▸ WHAT IS NEEDED:
Pictures are to be left out, but please repeat each record exactly.

▸ DATA RECORDS:

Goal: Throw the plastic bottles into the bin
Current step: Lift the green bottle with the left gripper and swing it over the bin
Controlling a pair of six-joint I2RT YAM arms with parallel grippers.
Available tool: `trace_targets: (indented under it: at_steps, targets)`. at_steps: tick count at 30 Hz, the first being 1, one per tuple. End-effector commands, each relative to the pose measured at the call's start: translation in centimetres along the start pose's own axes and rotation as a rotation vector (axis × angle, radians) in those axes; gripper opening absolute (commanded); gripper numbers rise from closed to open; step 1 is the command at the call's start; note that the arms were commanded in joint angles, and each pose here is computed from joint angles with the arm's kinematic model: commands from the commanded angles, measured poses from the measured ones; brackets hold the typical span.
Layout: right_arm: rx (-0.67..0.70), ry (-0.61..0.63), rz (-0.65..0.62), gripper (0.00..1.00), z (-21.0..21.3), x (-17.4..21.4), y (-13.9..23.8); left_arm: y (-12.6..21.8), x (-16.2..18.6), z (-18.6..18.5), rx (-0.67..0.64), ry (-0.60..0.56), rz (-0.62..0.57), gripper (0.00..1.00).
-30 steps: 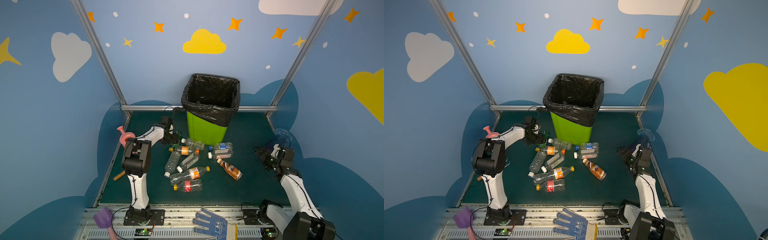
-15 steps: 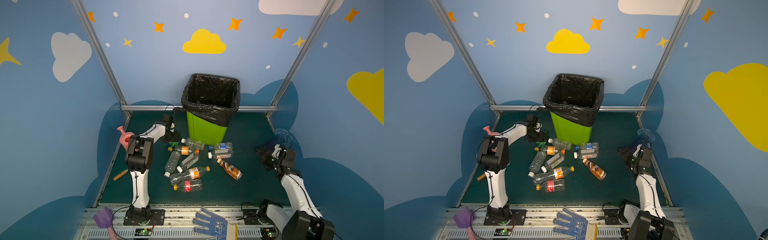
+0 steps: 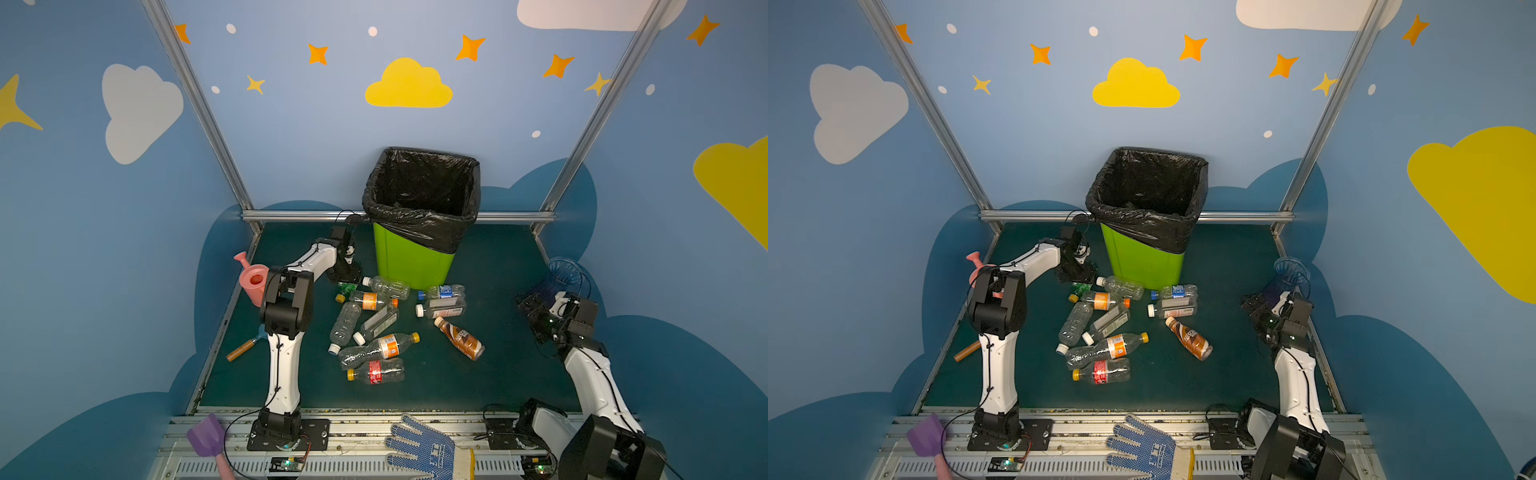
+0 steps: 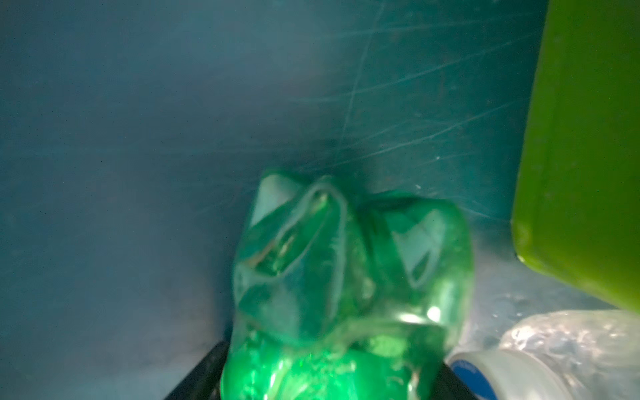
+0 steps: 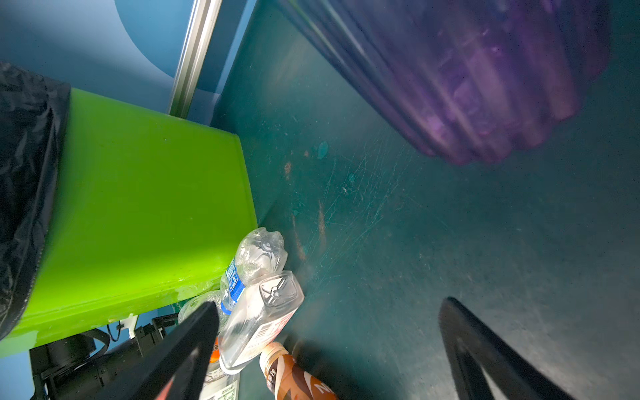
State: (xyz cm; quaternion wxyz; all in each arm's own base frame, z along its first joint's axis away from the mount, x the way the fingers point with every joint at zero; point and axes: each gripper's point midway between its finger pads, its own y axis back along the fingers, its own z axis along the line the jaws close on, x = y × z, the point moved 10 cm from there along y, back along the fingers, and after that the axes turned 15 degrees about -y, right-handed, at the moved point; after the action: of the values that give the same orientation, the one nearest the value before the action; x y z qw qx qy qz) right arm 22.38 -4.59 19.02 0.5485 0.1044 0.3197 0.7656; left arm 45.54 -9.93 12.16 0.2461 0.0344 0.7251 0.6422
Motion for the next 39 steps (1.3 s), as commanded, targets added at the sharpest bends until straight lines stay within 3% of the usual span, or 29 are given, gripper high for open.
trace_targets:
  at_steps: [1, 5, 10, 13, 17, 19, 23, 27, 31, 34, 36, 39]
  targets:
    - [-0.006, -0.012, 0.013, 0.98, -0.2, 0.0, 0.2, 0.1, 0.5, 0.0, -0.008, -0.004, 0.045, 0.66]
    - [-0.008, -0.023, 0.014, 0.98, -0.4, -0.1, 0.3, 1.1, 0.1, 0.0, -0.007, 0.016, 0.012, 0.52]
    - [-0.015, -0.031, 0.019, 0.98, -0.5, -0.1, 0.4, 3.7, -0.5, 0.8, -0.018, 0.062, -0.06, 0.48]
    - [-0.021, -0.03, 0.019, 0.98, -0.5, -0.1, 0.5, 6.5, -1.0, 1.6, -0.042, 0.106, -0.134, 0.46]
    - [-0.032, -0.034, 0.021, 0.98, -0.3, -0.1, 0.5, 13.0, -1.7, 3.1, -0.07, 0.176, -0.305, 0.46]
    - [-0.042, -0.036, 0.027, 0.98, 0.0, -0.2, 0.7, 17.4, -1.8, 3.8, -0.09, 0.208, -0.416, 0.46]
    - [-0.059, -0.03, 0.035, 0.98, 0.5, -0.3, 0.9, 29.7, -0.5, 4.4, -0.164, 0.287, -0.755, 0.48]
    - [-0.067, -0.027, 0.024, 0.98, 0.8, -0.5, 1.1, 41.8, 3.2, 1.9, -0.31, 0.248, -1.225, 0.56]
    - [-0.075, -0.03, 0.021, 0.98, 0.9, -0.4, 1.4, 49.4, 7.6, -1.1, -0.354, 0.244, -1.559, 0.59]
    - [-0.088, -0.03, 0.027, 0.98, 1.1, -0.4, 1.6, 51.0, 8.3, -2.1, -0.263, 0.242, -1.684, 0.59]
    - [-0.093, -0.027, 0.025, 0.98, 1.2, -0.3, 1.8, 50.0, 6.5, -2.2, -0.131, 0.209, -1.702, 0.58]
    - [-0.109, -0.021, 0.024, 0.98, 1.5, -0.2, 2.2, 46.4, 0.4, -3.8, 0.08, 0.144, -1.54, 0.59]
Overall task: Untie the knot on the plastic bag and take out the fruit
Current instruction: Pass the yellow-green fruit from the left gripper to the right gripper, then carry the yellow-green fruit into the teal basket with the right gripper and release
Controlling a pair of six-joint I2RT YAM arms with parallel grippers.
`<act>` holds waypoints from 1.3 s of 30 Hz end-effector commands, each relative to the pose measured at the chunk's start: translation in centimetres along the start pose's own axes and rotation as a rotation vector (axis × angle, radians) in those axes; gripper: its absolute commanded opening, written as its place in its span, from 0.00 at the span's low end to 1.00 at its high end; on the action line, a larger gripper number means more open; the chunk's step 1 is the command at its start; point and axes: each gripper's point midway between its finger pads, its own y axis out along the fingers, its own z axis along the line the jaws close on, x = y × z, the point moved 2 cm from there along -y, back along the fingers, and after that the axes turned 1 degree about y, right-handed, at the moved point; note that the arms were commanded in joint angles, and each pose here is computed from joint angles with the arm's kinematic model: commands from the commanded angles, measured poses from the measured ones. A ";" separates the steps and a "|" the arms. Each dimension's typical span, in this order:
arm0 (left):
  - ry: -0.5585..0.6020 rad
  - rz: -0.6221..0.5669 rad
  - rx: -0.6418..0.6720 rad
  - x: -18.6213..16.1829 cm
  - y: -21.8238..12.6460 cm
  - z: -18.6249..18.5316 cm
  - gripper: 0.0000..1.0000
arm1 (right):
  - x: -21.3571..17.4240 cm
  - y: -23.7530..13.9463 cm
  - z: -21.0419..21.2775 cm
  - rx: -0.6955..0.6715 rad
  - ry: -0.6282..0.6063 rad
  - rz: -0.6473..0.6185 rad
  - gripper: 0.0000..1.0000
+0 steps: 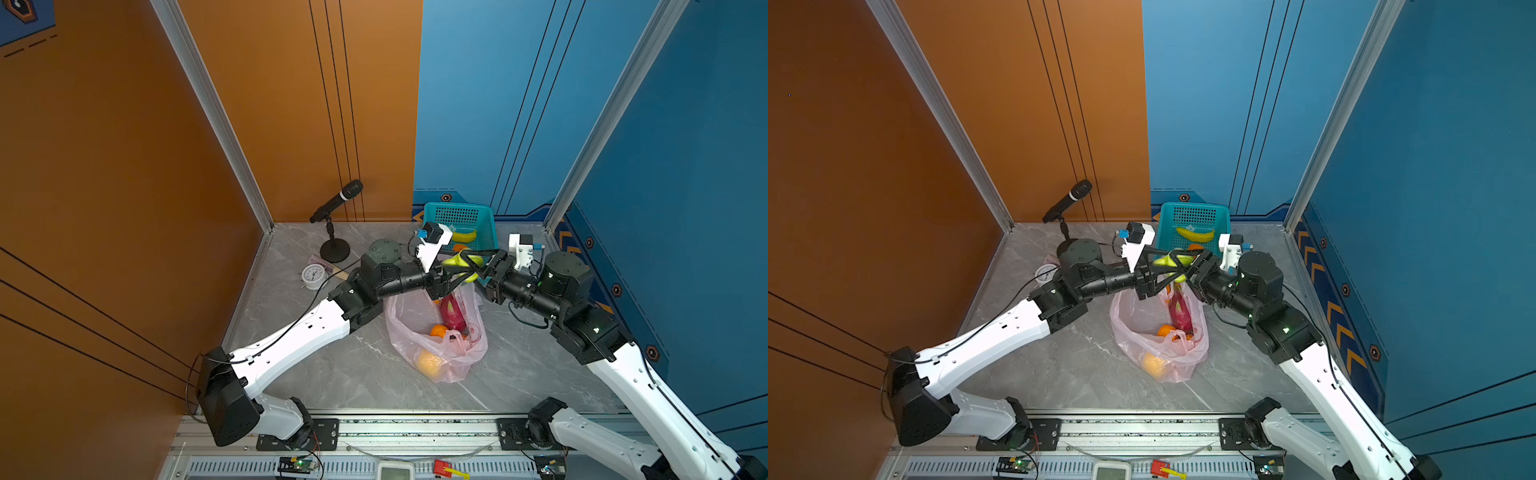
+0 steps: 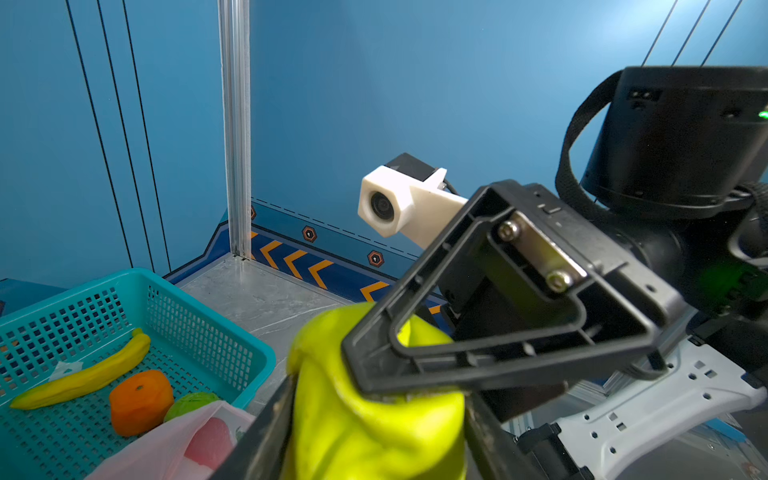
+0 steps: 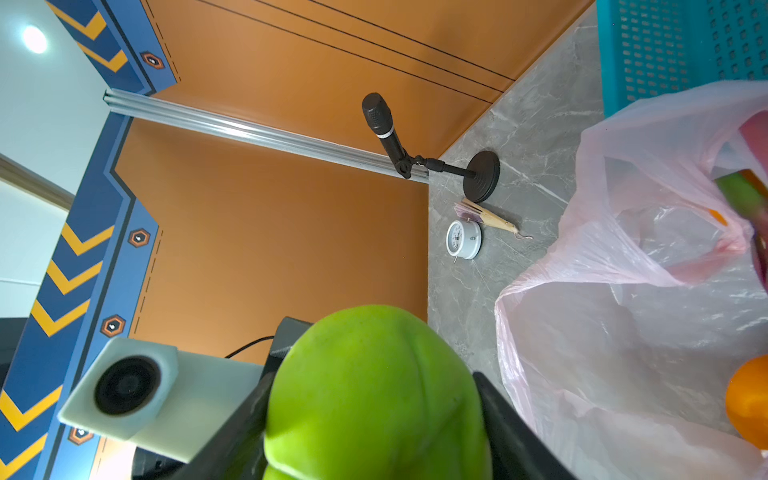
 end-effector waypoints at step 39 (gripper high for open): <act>-0.024 0.278 0.300 -1.6 -7.5 8.4 0.93 | 20.4 8.7 -17.5 -1.126 -0.563 0.046 0.48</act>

▸ TASK RESPONSE:
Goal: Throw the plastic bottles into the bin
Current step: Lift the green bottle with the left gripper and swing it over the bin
Controlling a pair of six-joint I2RT YAM arms with parallel grippers.
Available tool: `trace_targets: (indented under it: at_steps, targets)`. at_steps: tick count at 30 Hz, the first being 1, one per tuple. End-effector commands, each relative to the pose measured at the call's start: translation in centimetres along the start pose's own axes and rotation as a rotation vector (axis × angle, radians) in those axes; gripper opening absolute (commanded); gripper numbers rise from closed to open; step 1 is the command at the call's start; note that the arms were commanded in joint angles, and each pose here is computed from joint angles with the arm's kinematic model: commands from the commanded angles, measured poses from the measured ones; brackets hold the typical span.
Layout: right_arm: rx (-0.67..0.70), ry (-0.61..0.63), rz (-0.65..0.62), gripper (0.00..1.00), z (-21.0..21.3), x (-17.4..21.4), y (-13.9..23.8); left_arm: y (-12.6..21.8), x (-16.2..18.6), z (-18.6..18.5), rx (-0.67..0.64), ry (-0.60..0.56), rz (-0.62..0.57), gripper (0.00..1.00).
-30 steps: 
-15 steps: 
+0 steps: 
+0 steps: 
+0 steps: 
State: (xyz cm; quaternion wxyz; all in each arm's own base frame, z along its first joint's axis away from the mount, x the way the fingers point with every joint at zero; point and axes: each gripper's point midway between its finger pads, its own y axis back along the fingers, its own z axis along the line the jaws close on, x = y × z, the point moved 10 cm from there along y, back along the fingers, and after that the axes turned 15 degrees about -y, right-handed, at the moved point; after the action: of the values that give the same orientation, the one nearest the value before the action; x y z qw qx qy qz) right arm 22.38 -4.59 19.02 0.5485 0.1044 0.3197 0.7656; left arm 45.54 -9.93 12.16 0.2461 0.0344 0.7251 0.6422
Motion for the next 39 steps (1.3 s), as commanded, targets added at the sharpest bends until straight lines stay within 3% of the usual span, or 29 are given, gripper high for open.
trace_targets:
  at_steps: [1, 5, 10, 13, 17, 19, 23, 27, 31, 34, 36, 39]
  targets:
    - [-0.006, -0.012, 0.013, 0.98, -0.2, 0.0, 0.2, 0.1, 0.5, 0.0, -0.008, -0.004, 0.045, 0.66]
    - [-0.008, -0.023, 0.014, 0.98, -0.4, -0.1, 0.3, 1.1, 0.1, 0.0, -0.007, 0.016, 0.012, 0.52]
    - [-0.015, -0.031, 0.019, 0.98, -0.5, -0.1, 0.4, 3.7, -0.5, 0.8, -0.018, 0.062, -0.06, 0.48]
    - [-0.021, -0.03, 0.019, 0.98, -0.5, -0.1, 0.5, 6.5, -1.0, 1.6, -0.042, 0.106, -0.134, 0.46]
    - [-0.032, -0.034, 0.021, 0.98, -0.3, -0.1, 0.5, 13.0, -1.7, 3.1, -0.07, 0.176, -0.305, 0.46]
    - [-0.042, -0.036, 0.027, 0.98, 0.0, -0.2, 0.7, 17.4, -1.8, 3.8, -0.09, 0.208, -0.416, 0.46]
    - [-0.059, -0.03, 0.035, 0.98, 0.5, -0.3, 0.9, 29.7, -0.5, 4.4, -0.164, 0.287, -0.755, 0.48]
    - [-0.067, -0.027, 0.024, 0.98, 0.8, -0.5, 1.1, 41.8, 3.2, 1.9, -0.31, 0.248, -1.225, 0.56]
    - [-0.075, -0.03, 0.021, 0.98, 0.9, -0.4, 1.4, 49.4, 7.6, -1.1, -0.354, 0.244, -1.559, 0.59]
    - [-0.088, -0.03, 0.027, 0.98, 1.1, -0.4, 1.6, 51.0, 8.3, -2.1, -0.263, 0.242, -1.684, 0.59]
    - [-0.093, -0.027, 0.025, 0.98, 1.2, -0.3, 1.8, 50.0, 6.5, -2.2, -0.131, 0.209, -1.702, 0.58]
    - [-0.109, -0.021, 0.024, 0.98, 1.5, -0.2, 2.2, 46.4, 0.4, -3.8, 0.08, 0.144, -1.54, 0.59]
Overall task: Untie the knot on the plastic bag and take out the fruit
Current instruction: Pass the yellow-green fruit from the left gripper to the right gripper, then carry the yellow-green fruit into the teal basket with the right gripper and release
Controlling a pair of six-joint I2RT YAM arms with parallel grippers.
`<act>` holds waypoints from 1.3 s of 30 Hz end-effector commands, each relative to the pose measured at the chunk's start: translation in centimetres along the start pose's own axes and rotation as a rotation vector (axis × angle, radians) in those axes; gripper: its absolute commanded opening, written as its place in its span, from 0.00 at the span's low end to 1.00 at its high end; on the action line, a larger gripper number means more open; the chunk's step 1 is the command at its start; point and axes: each gripper's point midway between its finger pads, its own y axis out along the fingers, its own z axis along the line the jaws close on, x = y × z, the point moved 2 cm from there along -y, back along the fingers, and after that the axes turned 1 degree about y, right-handed, at the moved point; note that the arms were commanded in joint angles, and each pose here is computed from joint angles with the arm's kinematic model: commands from the commanded angles, measured poses from the measured ones. A ";" separates the steps and a "|" the arms. Each dimension's typical span, in this order:
arm0 (left):
  - ry: -0.5585..0.6020 rad
  - rz: -0.6221..0.5669 rad
  - rx: -0.6418..0.6720 rad
  - x: -18.6213..16.1829 cm
  - y: -21.8238..12.6460 cm
  - z: -18.6249..18.5316 cm
  - gripper: 0.0000..1.0000
arm1 (right):
  - x: -21.3571..17.4240 cm
  - y: -23.7530..13.9463 cm
  - z: -21.0419..21.2775 cm
  - rx: -0.6955..0.6715 rad
  - ry: -0.6282..0.6063 rad
  - rz: -0.6473..0.6185 rad
  - gripper: 0.0000..1.0000
+0 steps: 
+0 steps: 
+0 steps: 
 end-effector waypoints at step 39 (gripper high for open): <act>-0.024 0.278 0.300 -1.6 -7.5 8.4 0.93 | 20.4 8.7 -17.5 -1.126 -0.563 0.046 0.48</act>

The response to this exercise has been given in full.